I next worked with Peter O’Hanrahan doing bioenergetics. Through this breath and bodywork, I connected with my more instinctual and powerful self and my anger surfaced. A healing began when I felt the release of my anger welcomed in this work rather than being punished for it, as had been the case in my childhood. I realized I was not as “nice” a person as I had imagined, as I became more aware of and immediate with my feelings and less withdrawn and depressed. A good friend at the time suggested I should warn people of this change by wearing a “Formerly a Nice Person” button.
In the group work connected with bioenergetic therapy, I also discovered my ability to see both or all sides of an issue and to help build meaningful agreements following conflicts. I enjoyed this work and my reputation for fairness and, after a while, began a private practice in mediation, working with couples, households and small businesses. This in turn led to my conflict resolution role in business organizations.
I also studied the Enneagram at this time and found the writing and images helpful in understanding and approaching my issues. Phrases like “sleeping volcano” and “going to sleep on my own needs” spring to mind. I began to notice how I made doing the laundry as important as seeing someone I really liked. I also clearly enjoyed distracting myself and have used, at various times, compulsive care-giving, overeating, impossible relationships, working, shopping, drinking, reading mysteries and watching movies to distance myself from my own feelings and needs.
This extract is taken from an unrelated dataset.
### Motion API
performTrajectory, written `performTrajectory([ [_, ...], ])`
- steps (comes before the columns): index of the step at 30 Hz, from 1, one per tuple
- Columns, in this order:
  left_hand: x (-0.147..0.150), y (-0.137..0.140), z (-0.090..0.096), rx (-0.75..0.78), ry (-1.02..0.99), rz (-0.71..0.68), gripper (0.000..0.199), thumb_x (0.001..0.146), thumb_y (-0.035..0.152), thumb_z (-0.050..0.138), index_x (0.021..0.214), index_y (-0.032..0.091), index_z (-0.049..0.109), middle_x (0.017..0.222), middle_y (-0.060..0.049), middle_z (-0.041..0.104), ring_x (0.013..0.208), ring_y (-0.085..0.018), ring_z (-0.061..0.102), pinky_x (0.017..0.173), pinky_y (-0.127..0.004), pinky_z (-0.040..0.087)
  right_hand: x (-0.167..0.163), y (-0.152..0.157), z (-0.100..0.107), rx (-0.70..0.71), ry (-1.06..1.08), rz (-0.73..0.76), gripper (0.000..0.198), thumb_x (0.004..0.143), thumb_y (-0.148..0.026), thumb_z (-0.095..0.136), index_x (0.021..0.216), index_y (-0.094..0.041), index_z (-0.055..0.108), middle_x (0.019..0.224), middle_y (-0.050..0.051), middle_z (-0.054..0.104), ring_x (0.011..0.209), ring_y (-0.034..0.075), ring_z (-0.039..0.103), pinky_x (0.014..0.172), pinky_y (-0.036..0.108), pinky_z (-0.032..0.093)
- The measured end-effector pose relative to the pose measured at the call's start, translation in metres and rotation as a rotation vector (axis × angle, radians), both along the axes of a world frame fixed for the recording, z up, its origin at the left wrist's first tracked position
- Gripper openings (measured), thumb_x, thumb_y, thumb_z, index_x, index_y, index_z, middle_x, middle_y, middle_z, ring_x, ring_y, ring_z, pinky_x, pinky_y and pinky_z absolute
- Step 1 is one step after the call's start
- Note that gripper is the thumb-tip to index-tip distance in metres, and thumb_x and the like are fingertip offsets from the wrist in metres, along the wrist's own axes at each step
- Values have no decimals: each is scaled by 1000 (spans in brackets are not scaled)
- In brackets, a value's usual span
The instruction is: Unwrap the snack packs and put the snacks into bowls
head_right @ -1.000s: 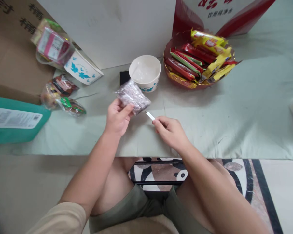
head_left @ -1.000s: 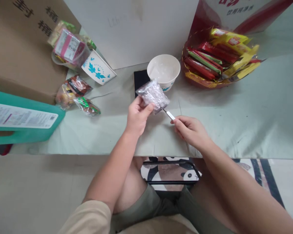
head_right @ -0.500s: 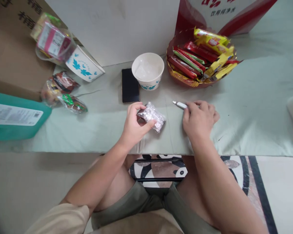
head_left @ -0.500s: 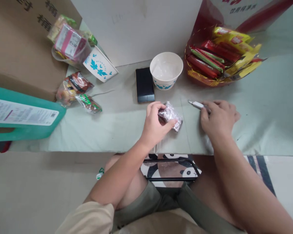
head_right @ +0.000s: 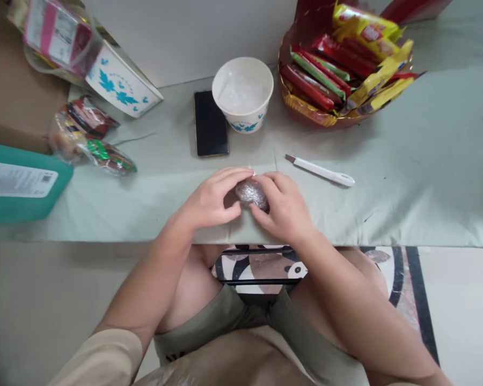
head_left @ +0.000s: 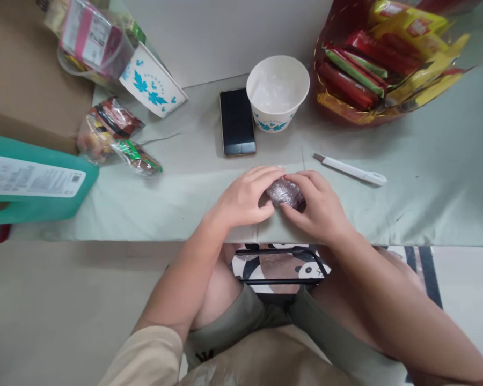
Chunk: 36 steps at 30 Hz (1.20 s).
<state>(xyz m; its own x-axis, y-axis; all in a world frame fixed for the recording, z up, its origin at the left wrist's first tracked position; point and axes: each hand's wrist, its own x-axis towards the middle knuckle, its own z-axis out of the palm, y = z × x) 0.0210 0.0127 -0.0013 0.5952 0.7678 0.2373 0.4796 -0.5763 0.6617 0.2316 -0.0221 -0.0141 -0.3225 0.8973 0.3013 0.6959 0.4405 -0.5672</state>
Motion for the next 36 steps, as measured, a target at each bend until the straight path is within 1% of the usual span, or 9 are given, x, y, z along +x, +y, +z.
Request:
performTrajectory([
  [3,1,1,-2,5,43,29,53,81,11,67,133,18,59,130,-13,71,122,-28,66,106,-47,53,2,3,-3,-19,29,-8,48,85,-22,59,132,-21,59,106,11,64,95,26,64,83,42,56],
  [7,2,3,-1,-7,39,86,40,86,21,72,124,18,62,119,-11,74,112,-26,69,99,-42,54,-1,4,-8,19,10,-4,56,82,-33,68,136,-22,59,129,17,60,119,35,60,100,54,51],
  [11,4,4,-2,-11,8,154,21,90,32,70,107,20,65,105,-6,75,100,-22,68,92,-38,53,-5,5,-9,44,88,-15,27,89,-30,65,115,-24,69,121,13,68,120,33,63,105,55,47],
  [15,11,5,-2,-7,24,117,30,86,46,74,97,19,66,99,-7,72,94,-23,65,89,-39,52,-4,7,-1,-5,286,-60,10,93,-26,59,93,-24,69,100,8,74,108,26,69,97,46,54],
  [20,21,5,0,-28,92,127,23,82,30,72,101,20,66,104,-8,69,98,-24,62,90,-39,52,-3,10,11,-133,419,-160,13,92,-29,57,83,-23,64,85,5,71,84,20,68,78,35,54],
  [23,21,7,1,-27,94,135,24,78,22,68,102,20,65,106,-8,68,101,-25,62,93,-41,51,2,14,13,-106,431,-243,13,92,-29,56,82,-23,62,80,3,69,76,18,63,73,33,51],
  [29,24,7,0,59,28,176,51,75,30,74,123,21,62,125,-11,65,114,-28,60,101,-44,49,11,17,12,-160,537,-354,12,93,-30,53,84,-23,57,70,-1,61,64,15,55,63,29,45],
  [33,31,6,-1,88,22,202,15,86,30,68,97,20,71,108,-8,72,101,-24,64,96,-41,49,13,17,14,-182,581,-329,11,93,-31,55,86,-22,57,72,-1,60,64,14,56,62,29,45],
  [36,29,8,0,33,-66,267,14,90,21,59,79,20,67,86,-4,70,81,-17,64,78,-33,51,22,18,14,-114,570,-408,9,92,-31,57,90,-23,58,75,-1,61,66,14,58,64,30,47],
])
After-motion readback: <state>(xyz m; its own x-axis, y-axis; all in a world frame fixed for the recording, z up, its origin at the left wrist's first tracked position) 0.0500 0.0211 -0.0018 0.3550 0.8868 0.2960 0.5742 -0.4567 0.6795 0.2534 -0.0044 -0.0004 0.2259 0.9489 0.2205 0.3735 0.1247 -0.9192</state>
My inner work for the past four years has centered on Jungian analysis. I consistently explore and pursue what has meaning for me and as I live with this additional richness in my life, my methods of distracting myself seem to have diminished in their “usefulness.” In the Jungian work, I have experienced very painful early feeling states which have often been accompanied by a sense of despair, a “this is it” (I’m always going to feel like this). Fortunately, I don’t! I am becoming more present, and have remained so through a difficult period of the deaths of family members and friends.
As I continue on my waking up journey, my health has improved (I’m less tired) as has my day to day satisfaction with my life. I still wrestle with the feeling that I must give up part of myself to be accepted, or that I’m not being listened to, but this too is diminishing. I now know “a cure” isn’t what’s on offer, but rather deeper and more satisfying ways of relating to myself and others.
Marsha Grothe was a human resources manager who lived in Berkeley and in London,
and she was a part of the early Enneagram community in Berkeley in 1978.